Last Friday, seeing in the morning that the snow had overcome my studded tire's ability to grab something solid, I set out to make a DIY zip tie snow tire for my back wheel. I read about how you can do this on the internet. I had been skeptical, but I had a package of 11" zip ties so plenty to get the job done and I figured I had nothing to lose.
The ride to work was difficult, even with the back wheel done up. By the time I got there, I was thinking that I'd found the answer to my question about how someone with rim brakes could possibly work zip ties on the front wheel. (I ride a fixed gear and only have a front brake). Simple. The going is too slow to need a brakes.

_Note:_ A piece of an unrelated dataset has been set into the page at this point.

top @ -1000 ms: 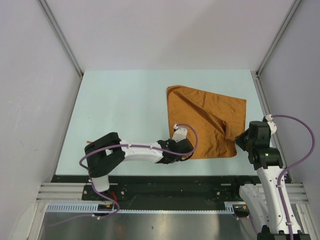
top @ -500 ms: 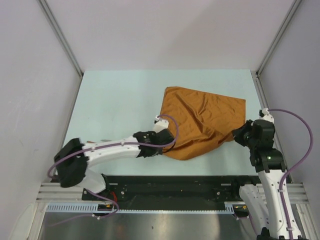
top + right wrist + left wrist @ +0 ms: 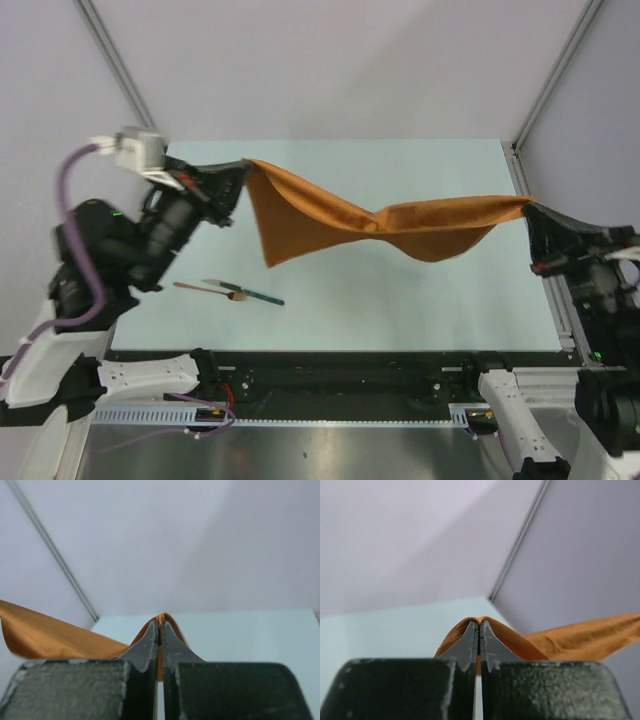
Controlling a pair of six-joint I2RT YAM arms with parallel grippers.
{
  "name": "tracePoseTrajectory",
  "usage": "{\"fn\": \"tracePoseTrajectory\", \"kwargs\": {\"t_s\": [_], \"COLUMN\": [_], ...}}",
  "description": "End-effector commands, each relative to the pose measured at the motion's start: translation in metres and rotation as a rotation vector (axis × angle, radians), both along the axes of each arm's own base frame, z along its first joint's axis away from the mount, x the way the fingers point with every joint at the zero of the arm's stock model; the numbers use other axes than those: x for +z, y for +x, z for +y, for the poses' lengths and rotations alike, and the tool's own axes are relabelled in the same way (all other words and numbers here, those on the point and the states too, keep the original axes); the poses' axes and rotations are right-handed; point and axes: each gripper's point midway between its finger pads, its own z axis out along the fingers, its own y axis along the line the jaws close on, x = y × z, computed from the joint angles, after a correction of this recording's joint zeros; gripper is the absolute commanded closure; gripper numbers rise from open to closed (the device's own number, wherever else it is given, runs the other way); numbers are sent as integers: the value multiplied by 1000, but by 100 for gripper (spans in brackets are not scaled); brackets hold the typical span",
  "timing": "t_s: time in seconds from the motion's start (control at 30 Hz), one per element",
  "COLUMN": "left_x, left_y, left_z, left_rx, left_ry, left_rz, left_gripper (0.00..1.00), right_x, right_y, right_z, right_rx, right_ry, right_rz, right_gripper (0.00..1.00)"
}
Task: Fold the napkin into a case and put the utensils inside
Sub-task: Flatten the napkin at the center of the board.
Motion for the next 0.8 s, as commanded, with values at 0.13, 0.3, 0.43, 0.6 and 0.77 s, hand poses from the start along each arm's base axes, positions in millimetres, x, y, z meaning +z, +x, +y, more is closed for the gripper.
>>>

So I was ready to do up the front tire just like the back, and all I had to do was open the front brake so as to let the ZTs pass through.
Do you think I could find a zip tie anywhere in the building? Nope.
So I bemoaned the fact that I had all the rest of them back home, when it would have been so simple to have carried the unused with me. On the way to work, it was like wrestling a bear. One minute I was on solid ice doing just fine, the next the front tire was turning unpredictably, having run over a soft patch and slipping against some invisible rut below.
At lunch I went downstairs to see how my back tire had fared, worried that I might have lost a zip tie or two. It was still snowing so the ride home would not be any easier. And now that I had no chance to replace any, I was curious to see how many I could have carried as back up to at least have set up the back tire like I had it when I left home.
I was surprised to find that not a single zip tie was still on the tire. Somewhere along the route are all those zip ties. It could have been within the first block. Maybe when the snow melts I'll find them all at the end of my driveway.
When you think about it, is it surprising that plastic would break in the cold?
An Epic Fail. Dumber even than I originally thought.